Tras la muerte de Osiriel, el más poderoso de todos, tuvo lugar una cruenta guerra entre sus hijos Samael y Mikael, una guerra que se ha prolongado durante milenios y de la que Uriel se desentendió tiempo atrás. Ahora, el antiguo príncipe angélico se gana la vida como asesino a sueldo en Neo-Babylon, una urbe monstruosa que acoge en su seno una depravación sin límites.
Sin embargo, por mucho que Uriel desee mantenerse al margen del conflicto, sus hermanos no están dispuestos a permitírselo. Ahora, tras décadas de paz (durante las cuales Samael ha permanecido en coma), el despertar del poderoso ángel caído obligará a Uriel a tomar partido nuevamente en una lucha de cuyo resultado depende el destino de la raza humana.

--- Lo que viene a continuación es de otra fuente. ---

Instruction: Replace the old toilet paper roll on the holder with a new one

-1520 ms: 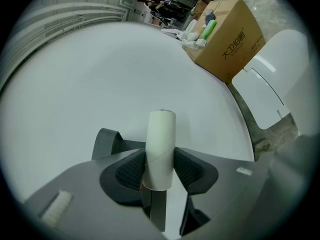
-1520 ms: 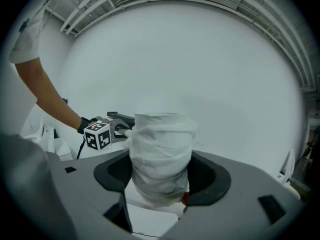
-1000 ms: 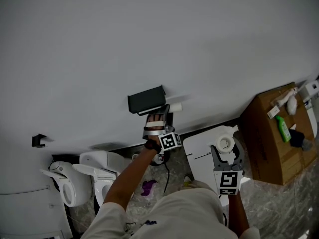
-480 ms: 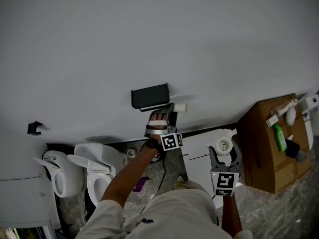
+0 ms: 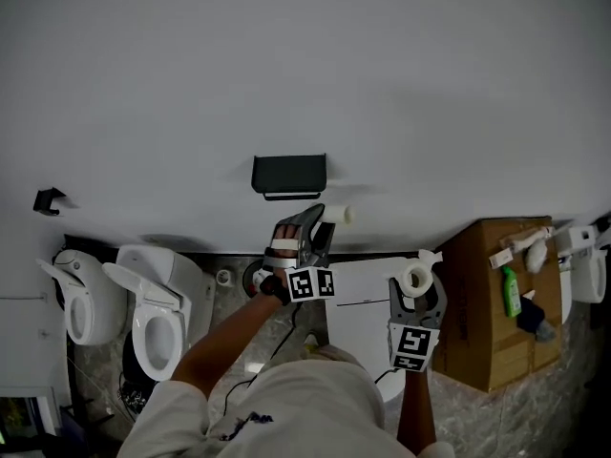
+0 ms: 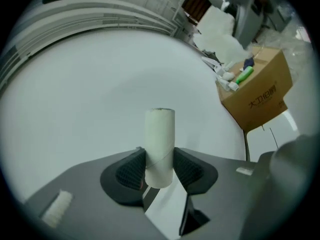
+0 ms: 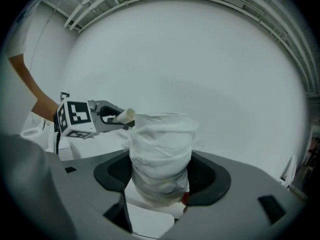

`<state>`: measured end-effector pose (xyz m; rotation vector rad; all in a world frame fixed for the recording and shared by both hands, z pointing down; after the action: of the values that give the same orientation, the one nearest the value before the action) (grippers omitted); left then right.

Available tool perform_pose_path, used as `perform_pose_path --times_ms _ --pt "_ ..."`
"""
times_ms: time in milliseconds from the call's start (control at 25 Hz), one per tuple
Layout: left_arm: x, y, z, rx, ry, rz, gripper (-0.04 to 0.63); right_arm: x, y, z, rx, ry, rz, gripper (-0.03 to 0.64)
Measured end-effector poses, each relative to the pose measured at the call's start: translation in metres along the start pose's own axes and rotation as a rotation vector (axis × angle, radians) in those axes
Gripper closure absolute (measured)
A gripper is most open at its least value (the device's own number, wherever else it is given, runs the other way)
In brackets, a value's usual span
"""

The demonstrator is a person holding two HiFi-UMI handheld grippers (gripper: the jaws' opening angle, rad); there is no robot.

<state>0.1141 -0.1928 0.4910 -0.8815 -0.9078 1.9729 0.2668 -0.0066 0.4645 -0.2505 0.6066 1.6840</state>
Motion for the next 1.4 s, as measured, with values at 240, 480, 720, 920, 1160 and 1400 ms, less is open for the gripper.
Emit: perform_pose_path --times_ms 240,480,720,920,1160,1400 --pt "0.046 0.041 0.032 0.262 0.042 -0.006 0.418 -0.028 0.010 -0.012 0.145 -0.010 -0.016 0.305" --pt "0.088 0.061 0.075 0.505 0.079 0.012 0.417 -0.068 0.022 -0.029 0.338 0.025 -0.001 0.305" --pt "0.105 0.085 0.108 0.661 0.096 -0.023 0.417 -0.114 0.041 -0.054 0.588 0.046 0.036 0.305" --pt "0.114 0.095 0.119 0.734 0.040 -0.012 0.419 -0.136 0.055 -0.063 0.676 0.062 0.053 0.305" --pt "0.115 0.100 0.128 0.797 -0.042 0.007 0.419 -0.153 0.066 -0.067 0.800 0.088 0.097 0.305" --pt "0.119 0.096 0.139 0.855 -0.032 0.008 0.418 -0.173 0.071 -0.071 0.973 0.156 0.137 0.307"
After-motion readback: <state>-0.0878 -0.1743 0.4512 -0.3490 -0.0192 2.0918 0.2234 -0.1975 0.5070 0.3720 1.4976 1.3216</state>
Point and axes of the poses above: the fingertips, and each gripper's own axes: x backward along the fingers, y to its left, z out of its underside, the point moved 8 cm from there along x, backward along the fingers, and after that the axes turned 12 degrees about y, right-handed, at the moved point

Hay dos cosas que me han quedado muy claras tras leer esta novela. La primera de ellas, que Vael Zanón tiene unas ideas sobre la sociedad, la religión y el ser humano en general bastante negativas (y que coinciden punto por punto con las de un servidor, curiosamente). La segunda es que, a pesar de todo lo malo que alfombra nuestro pobre planeta, todavía queda un resquicio por el que penetra un rayo de luz capaz de disipar las tinieblas: el amor.

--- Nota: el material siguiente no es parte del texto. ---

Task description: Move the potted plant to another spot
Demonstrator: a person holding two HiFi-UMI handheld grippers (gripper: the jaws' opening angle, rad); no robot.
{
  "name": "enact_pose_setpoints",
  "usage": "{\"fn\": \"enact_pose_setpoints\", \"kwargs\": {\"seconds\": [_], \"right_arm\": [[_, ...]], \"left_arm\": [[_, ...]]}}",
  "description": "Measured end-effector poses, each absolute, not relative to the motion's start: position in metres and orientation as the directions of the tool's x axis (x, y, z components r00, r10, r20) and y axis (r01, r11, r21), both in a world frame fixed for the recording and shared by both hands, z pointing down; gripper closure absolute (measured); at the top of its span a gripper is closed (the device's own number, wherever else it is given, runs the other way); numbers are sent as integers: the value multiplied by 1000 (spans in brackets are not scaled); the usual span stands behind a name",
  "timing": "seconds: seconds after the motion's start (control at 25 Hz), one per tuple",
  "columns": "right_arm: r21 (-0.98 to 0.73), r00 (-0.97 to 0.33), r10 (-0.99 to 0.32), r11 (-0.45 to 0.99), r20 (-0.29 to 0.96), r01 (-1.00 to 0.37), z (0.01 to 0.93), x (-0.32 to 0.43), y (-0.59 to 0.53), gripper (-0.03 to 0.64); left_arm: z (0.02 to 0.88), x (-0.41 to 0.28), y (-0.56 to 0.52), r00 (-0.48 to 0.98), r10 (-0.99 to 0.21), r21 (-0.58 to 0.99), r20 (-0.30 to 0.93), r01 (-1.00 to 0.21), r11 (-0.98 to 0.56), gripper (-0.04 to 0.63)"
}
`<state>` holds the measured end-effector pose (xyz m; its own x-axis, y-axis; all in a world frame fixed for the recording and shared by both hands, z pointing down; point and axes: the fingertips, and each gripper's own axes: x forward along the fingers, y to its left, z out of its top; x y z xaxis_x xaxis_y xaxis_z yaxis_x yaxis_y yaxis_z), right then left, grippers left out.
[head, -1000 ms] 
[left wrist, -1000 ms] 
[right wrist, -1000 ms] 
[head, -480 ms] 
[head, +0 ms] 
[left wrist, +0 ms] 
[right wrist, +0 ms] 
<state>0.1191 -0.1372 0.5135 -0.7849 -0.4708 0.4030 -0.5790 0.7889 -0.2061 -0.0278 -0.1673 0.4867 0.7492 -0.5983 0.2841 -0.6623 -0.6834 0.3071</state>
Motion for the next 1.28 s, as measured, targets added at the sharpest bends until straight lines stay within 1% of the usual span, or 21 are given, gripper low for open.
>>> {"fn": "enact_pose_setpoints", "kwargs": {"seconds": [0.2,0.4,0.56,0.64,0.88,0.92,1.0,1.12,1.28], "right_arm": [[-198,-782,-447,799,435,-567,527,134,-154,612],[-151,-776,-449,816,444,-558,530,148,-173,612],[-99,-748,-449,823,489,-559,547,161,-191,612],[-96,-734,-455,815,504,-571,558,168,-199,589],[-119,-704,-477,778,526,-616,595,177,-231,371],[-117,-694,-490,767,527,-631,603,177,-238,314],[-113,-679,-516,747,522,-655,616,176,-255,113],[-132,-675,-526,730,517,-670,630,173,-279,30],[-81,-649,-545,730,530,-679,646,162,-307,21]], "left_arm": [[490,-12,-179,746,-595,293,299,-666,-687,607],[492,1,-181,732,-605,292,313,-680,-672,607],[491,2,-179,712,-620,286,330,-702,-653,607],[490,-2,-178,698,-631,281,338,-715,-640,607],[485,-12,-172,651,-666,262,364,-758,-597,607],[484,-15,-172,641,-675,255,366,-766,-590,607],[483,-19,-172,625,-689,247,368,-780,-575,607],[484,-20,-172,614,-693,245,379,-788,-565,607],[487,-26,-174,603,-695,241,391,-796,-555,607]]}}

Así, si bien El ocaso de los ángeles es una novela plagada de épica, con acción a raudales y terribles combates minuciosamente descritos, tras ese violento envoltorio subyace un poso de amargura contrarrestado por un leve destello de esperanza. Como el autor comenta en el prólogo de la novela, sus propias experiencias vitales pueden rastrearse a lo largo de la misma, y cada personaje, cada situación, presenta un significado oculto que podrá llegarse a atisbar con más o menos claridad, pero que planea de modo omnipresente a lo largo de las páginas de su obra.
Haciendo gala de un estilo culto y depurado, algo que sorprenderá a más de un lector (gratamente, espero), El ocaso de los ángeles es una nueva vuelta de tuerca a un conflicto tan antiguo como el mundo: luz contra oscuridad, bien contra mal… Se llame como se llame, el enfrentamiento entre Samael y Mikael, y las enemistades surgidas a partir del mismo entre el resto de los ángeles, es arquetípico y jamás dejará de resultar interesante.

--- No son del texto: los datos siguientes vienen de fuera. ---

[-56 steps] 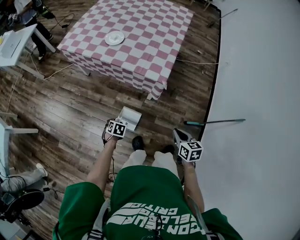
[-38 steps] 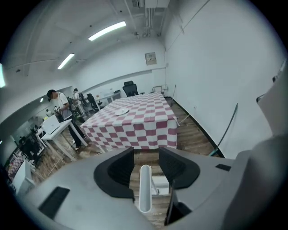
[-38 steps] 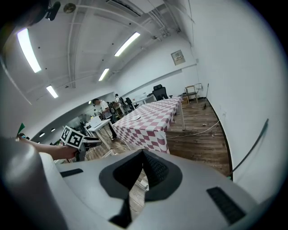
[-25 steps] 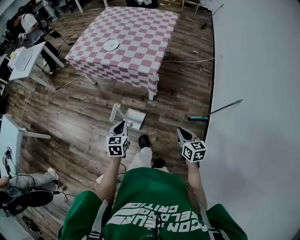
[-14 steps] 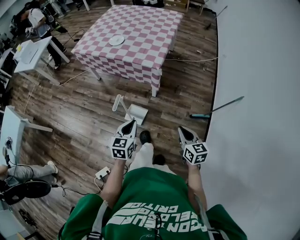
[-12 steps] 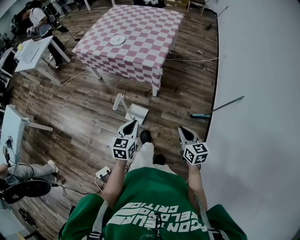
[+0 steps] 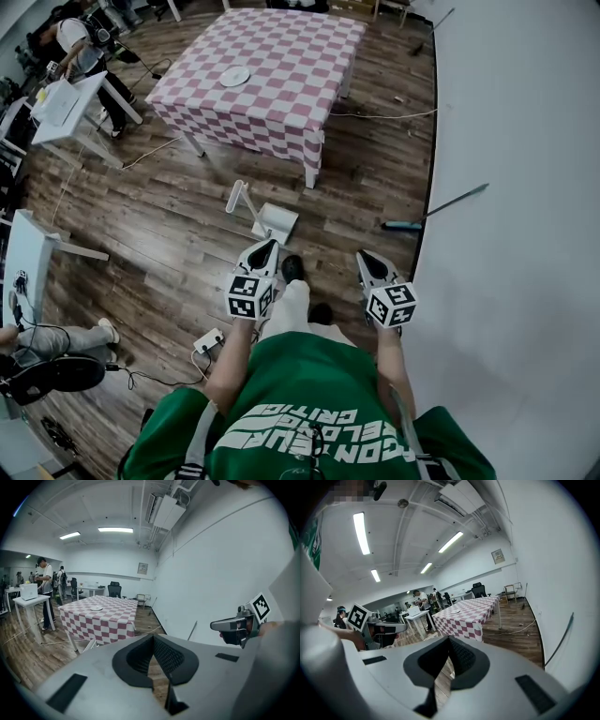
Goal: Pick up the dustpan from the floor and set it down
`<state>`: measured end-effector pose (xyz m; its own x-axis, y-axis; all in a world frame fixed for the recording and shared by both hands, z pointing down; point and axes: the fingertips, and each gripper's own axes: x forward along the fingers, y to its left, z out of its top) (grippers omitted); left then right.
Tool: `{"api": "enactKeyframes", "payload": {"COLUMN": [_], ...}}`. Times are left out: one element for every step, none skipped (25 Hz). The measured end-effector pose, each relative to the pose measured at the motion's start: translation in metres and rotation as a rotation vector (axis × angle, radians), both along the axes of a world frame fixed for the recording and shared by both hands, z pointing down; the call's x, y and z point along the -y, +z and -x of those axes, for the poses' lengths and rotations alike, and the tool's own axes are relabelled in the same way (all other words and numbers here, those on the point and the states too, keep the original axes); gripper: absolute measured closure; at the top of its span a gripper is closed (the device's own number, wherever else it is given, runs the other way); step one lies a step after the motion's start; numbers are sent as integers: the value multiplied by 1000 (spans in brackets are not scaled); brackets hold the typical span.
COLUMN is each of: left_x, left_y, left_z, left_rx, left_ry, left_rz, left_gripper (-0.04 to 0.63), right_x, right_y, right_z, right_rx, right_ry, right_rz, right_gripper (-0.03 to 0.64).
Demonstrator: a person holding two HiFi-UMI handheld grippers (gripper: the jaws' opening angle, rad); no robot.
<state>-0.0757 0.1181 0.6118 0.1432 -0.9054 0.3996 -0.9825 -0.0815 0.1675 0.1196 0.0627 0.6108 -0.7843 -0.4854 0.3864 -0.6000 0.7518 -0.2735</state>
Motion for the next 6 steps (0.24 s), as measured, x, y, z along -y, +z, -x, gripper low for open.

Vael Zanón nos ha regalado una novela fascinante y plagada de matices, que conviene degustar con lentitud para paladear plenamente cada frase. Quizá así, al concluirla, pueda el lector sentir que la lectura le ha enriquecido más allá del mero hecho de hacerle disfrutar con una narración interesante. Eso es lo que me ha pasado a mí, al menos.